■ RECORDS SHOWN ■

++++

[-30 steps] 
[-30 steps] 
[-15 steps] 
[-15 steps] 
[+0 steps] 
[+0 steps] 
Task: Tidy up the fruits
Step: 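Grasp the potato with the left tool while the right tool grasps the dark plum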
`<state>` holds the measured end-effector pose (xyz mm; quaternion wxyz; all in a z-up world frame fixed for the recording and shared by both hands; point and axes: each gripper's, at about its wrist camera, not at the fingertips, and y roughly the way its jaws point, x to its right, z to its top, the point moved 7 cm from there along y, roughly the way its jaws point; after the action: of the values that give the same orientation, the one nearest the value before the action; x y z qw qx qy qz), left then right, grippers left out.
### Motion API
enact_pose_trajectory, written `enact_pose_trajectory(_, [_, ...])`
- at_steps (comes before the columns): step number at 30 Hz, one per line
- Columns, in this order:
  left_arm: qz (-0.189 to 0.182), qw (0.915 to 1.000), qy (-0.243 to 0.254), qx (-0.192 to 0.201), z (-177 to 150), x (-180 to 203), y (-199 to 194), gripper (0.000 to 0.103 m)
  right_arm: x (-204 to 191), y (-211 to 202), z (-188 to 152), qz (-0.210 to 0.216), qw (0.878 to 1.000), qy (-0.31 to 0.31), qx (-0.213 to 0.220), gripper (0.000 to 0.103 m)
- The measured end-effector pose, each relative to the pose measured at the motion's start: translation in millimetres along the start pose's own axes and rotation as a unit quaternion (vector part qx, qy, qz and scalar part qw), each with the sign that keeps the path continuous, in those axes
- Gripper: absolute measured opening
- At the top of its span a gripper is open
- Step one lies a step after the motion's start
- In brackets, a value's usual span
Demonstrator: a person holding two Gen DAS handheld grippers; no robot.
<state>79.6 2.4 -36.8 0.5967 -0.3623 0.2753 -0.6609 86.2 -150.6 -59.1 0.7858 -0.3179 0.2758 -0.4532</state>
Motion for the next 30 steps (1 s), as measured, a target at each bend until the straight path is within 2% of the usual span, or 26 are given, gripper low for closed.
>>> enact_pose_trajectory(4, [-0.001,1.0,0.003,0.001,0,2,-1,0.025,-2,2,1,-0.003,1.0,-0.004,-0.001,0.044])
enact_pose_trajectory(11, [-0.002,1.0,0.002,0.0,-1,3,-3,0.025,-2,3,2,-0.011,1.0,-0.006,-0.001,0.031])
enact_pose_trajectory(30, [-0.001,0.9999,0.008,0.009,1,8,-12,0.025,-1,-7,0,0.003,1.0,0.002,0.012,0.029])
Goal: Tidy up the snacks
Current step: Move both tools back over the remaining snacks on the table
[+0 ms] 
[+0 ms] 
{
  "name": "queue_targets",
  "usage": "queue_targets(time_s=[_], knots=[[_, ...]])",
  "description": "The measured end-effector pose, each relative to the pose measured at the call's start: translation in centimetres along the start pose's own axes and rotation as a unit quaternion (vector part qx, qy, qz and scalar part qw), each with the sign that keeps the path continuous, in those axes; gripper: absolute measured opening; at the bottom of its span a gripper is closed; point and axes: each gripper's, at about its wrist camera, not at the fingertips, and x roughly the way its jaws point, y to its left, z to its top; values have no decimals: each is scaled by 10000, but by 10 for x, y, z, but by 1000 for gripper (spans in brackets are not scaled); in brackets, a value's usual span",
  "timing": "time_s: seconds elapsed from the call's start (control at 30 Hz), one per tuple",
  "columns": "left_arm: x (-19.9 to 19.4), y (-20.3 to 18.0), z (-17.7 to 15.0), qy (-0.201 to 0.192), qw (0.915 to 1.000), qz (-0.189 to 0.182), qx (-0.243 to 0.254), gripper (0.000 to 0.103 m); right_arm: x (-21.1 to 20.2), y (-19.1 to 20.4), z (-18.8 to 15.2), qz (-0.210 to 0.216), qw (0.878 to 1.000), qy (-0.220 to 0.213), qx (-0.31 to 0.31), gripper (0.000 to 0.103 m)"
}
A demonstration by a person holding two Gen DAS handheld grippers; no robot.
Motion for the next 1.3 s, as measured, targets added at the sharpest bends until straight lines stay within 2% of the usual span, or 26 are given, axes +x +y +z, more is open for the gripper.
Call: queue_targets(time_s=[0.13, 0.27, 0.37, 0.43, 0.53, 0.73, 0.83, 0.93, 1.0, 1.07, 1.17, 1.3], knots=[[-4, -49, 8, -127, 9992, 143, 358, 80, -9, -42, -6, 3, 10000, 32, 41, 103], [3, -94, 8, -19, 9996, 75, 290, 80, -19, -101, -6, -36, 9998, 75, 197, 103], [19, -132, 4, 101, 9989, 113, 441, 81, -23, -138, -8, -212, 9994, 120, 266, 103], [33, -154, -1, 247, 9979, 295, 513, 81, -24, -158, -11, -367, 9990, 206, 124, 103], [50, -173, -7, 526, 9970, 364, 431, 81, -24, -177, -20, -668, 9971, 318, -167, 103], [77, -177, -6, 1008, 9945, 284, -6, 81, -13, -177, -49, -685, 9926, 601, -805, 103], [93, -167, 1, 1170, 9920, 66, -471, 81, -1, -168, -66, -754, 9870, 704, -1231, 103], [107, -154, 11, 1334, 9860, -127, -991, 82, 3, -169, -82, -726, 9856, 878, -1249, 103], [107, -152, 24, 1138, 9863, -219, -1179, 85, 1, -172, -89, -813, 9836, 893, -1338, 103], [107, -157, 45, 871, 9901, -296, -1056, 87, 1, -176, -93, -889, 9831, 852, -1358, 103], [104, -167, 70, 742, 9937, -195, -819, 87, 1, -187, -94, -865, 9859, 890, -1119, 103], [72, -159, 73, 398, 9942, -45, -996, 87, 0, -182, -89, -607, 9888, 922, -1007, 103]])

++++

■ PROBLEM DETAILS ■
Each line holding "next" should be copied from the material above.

■ ANSWER TO THIS PROBLEM ■
Motion for the next 30 steps (1 s), as measured, a target at each bend until the straight path is within 2% of the usual span, or 26 are given, gripper low for closed.
Motion for the next 1.3 s, as measured, targets added at the sharpest bends until straight lines stay within 2% of the usual span, or 26 are given, axes +x +y +z, more is open for the gripper.

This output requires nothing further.